● **TASK DIRECTIONS**:
Reproduce all of the data that follows, character for character.

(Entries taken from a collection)
*-*-*
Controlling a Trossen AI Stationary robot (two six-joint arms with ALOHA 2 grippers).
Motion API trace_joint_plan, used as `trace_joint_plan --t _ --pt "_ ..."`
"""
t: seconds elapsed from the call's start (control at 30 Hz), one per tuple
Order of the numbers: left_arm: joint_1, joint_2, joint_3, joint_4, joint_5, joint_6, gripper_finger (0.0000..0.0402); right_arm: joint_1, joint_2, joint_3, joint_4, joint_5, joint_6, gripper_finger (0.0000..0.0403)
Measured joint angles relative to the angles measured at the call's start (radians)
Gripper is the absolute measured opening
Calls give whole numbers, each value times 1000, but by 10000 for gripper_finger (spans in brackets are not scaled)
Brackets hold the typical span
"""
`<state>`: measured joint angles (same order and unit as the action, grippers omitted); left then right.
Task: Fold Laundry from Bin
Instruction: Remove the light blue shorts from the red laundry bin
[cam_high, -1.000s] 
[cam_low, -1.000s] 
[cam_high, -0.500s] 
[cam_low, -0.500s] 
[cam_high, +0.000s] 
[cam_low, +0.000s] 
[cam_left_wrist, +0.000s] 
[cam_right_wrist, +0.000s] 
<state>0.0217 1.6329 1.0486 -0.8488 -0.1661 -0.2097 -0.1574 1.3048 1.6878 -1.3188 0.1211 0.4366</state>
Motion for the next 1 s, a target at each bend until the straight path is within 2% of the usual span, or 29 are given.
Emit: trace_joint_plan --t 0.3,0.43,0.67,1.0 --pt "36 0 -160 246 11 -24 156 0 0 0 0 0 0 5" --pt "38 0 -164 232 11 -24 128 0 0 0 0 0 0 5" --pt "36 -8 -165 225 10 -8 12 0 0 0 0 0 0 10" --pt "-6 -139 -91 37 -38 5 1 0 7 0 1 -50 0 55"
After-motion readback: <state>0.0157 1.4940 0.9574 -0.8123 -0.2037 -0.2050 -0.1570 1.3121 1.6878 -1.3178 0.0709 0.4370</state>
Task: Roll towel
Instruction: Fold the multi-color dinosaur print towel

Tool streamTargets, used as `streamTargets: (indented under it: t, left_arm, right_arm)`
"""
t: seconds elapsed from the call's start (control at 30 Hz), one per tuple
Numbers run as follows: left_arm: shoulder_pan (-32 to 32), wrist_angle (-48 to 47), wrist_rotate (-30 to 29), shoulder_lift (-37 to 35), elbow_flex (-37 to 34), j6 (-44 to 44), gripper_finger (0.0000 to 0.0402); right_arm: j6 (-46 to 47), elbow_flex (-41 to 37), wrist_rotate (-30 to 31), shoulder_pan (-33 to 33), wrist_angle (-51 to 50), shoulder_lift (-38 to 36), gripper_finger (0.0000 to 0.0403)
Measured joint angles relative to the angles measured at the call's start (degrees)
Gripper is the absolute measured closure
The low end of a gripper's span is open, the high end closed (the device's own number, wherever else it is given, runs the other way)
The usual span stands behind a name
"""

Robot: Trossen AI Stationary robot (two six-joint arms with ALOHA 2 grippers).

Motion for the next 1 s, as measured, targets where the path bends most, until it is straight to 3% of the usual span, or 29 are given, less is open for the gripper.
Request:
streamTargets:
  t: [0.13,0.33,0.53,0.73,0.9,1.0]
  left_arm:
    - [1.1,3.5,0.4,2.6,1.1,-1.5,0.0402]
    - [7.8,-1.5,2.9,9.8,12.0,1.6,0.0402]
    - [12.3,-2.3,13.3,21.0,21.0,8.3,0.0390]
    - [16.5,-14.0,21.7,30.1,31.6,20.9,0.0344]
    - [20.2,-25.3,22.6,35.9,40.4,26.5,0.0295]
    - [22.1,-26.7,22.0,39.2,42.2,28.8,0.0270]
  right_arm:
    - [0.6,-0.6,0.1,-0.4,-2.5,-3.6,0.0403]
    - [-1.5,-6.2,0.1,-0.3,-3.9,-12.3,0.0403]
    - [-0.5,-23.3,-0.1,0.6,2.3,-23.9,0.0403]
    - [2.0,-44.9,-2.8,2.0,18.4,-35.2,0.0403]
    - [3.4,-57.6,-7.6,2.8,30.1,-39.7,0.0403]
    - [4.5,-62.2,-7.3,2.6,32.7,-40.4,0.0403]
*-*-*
● **OUTPUT FOR THIS EXERCISE**:
Controlling a Trossen AI Stationary robot (two six-joint arms with ALOHA 2 grippers).
Motion API trace_joint_plan, used as `trace_joint_plan --t _ --pt "_ ..."`
"""
t: seconds elapsed from the call's start (control at 30 Hz), one per tuple
Order of the numbers: left_arm: joint_1, joint_2, joint_3, joint_4, joint_5, joint_6, gripper_finger (0.0000..0.0402); right_arm: joint_1, joint_2, joint_3, joint_4, joint_5, joint_6, gripper_finger (0.0000..0.0403)
Measured joint angles relative to the angles measured at the call's start (radians)
Gripper is the absolute measured opening
Calls give whole numbers, each value times 1000, but by 10000 for gripper_finger (spans in brackets are not scaled)
Brackets hold the typical span
"""
`<state>`: measured joint angles (same order and unit as the action, grippers omitted); left then right.
Task: Fold Laundry from Bin
Instruction: Remove the light blue shorts from the red laundry bin
[cam_high, -1.000s] 
[cam_low, -1.000s] 
[cam_high, -0.500s] 
[cam_low, -0.500s] 
[cam_high, +0.000s] 
[cam_low, +0.000s] 
[cam_left_wrist, +0.000s] 
[cam_right_wrist, +0.000s] 
<state>0.0217 1.6329 1.0486 -0.8488 -0.1661 -0.2097 -0.1574 1.3048 1.6878 -1.3188 0.1211 0.4366</state>
Motion for the next 1 s, a target at each bend until the straight path is within 2% of the usual span, or 29 are given.
Emit: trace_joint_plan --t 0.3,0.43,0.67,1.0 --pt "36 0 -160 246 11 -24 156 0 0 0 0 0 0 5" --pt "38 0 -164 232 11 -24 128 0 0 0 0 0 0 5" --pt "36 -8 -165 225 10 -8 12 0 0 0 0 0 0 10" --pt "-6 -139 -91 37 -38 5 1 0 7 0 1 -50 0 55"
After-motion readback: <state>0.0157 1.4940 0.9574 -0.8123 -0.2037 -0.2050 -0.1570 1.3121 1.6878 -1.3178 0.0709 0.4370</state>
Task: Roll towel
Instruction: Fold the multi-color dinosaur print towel

Tool streamTargets, used as `streamTargets: (indented under it: t, left_arm, right_arm)`
"""
t: seconds elapsed from the call's start (control at 30 Hz), one per tuple
Numbers run as follows: left_arm: shoulder_pan (-32 to 32), wrist_angle (-48 to 47), wrist_rotate (-30 to 29), shoulder_lift (-37 to 35), elbow_flex (-37 to 34), j6 (-44 to 44), gripper_finger (0.0000 to 0.0402); right_arm: j6 (-46 to 47), elbow_flex (-41 to 37), wrist_rotate (-30 to 31), shoulder_pan (-33 to 33), wrist_angle (-51 to 50), shoulder_lift (-38 to 36), gripper_finger (0.0000 to 0.0403)
Measured joint angles relative to the angles measured at the call's start (degrees)
Gripper is the absolute measured closure
The low end of a gripper's span is open, the high end closed (the device's own number, wherever else it is given, runs the other way)
The usual span stands behind a name
"""

Robot: Trossen AI Stationary robot (two six-joint arms with ALOHA 2 grippers).

Motion for the next 1 s, as measured, targets where the path bends most, until it is straight to 3% of the usual span, or 29 are given, less is open for the gripper.
Request:
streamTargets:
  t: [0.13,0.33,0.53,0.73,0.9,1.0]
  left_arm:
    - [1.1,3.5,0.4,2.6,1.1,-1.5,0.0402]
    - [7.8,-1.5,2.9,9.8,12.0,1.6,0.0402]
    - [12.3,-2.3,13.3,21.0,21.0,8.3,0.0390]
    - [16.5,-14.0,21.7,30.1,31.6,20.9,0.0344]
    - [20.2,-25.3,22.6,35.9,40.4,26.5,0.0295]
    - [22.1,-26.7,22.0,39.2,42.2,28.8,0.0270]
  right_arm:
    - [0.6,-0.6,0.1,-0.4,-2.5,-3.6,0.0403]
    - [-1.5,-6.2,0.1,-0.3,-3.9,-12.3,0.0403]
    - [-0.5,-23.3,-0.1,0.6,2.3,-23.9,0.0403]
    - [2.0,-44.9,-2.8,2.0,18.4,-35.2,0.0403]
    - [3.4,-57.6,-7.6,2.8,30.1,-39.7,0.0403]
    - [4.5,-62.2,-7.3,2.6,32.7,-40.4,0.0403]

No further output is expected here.